Beginning collectors can familiarize themselves with the hundreds of Pyrex patterns produced over the past century on Pyrex Love and Corelle Corner, both of which offer a visual and numerical reference for the vast trove of bowls, casseroles, dishes, salt and pepper shakers, tableware, mugs, and so much more.

The origins of Pyrex lay in a problem the early-20th century railroad industry faced with broken lantern globes. When hot, contact by rain or snow would cause them to crack. Corning Glass was engaged to come up with a solution, which they did in the form of a borosilicate non-expansion glass formula they dubbed Nonex. While the perfect answer to the railroads’ breakage issue, it was ultimately unprofitable in that few of the new type globes required replacement thereafter.

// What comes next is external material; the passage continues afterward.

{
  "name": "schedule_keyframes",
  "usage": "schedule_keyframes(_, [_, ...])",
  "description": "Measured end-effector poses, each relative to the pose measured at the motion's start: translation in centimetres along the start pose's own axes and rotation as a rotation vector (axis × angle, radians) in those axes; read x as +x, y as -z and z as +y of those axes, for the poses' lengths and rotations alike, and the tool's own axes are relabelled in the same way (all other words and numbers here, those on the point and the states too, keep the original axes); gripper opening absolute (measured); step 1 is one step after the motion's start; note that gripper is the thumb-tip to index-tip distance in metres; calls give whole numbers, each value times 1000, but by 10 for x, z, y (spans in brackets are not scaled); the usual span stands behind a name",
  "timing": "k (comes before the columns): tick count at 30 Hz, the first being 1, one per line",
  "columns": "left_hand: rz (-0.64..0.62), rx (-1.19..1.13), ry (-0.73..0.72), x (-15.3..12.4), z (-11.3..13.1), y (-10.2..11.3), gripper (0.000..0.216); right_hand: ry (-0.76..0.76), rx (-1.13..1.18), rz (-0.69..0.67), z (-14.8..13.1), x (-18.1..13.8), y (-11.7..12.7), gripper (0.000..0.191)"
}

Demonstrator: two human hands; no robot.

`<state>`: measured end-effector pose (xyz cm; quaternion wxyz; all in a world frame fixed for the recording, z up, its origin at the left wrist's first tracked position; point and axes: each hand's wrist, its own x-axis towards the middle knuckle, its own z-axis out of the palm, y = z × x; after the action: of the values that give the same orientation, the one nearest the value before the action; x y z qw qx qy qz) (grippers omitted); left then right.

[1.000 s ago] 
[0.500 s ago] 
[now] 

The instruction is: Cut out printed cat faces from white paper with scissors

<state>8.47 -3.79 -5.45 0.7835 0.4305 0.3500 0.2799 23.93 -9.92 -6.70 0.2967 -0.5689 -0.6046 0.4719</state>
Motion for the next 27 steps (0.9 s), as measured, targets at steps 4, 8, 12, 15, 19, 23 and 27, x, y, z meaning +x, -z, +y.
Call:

While Pyrex was not the first high heat compatible glass of its kind, it certainly became the most successful in terms of both the scientific ware and kitchenware produced from it.

During World War II, ads stressed that Pyrex ware saved valuable food by allowing cooking, serving, refrigerator storage, and reheating and serving leftovers all from the same utensil without waste. Post-war, new brides were barraged with Pyrex advertisements in national magazines.

The introduction of color ware in the fall of 1945 and, later, new styles and decorative patterns would further enhance the attractiveness of the ware. The 1950s and 1960s saw the release of dozens of seasonal gift items, and the advertising focus shifted to their promotion.

New standard patterns and promotionals continued to be introduced up until about 1983. In 1986, opalware Pyrex was discontinued altogether. Subsequently, Corning fulfilled consumer interest in color and decoration by applying them to clear pieces, eventually turning to color tinted glass and the addition of sculptured effects to established shapes.

2015 marked the 100th anniversary of the invention and introduction of Pyrex. The Corning Museum of Glass in Corning, NY conducts an annual seminar on glass, and in mid-October of that year, as an accompaniment to the centennial exhibit, its focus was Pyrex. Highlights included presentations by glass scholars, noted authors on foodways, design, consumer and material cultures, plus an international panel of Pyrex collectors.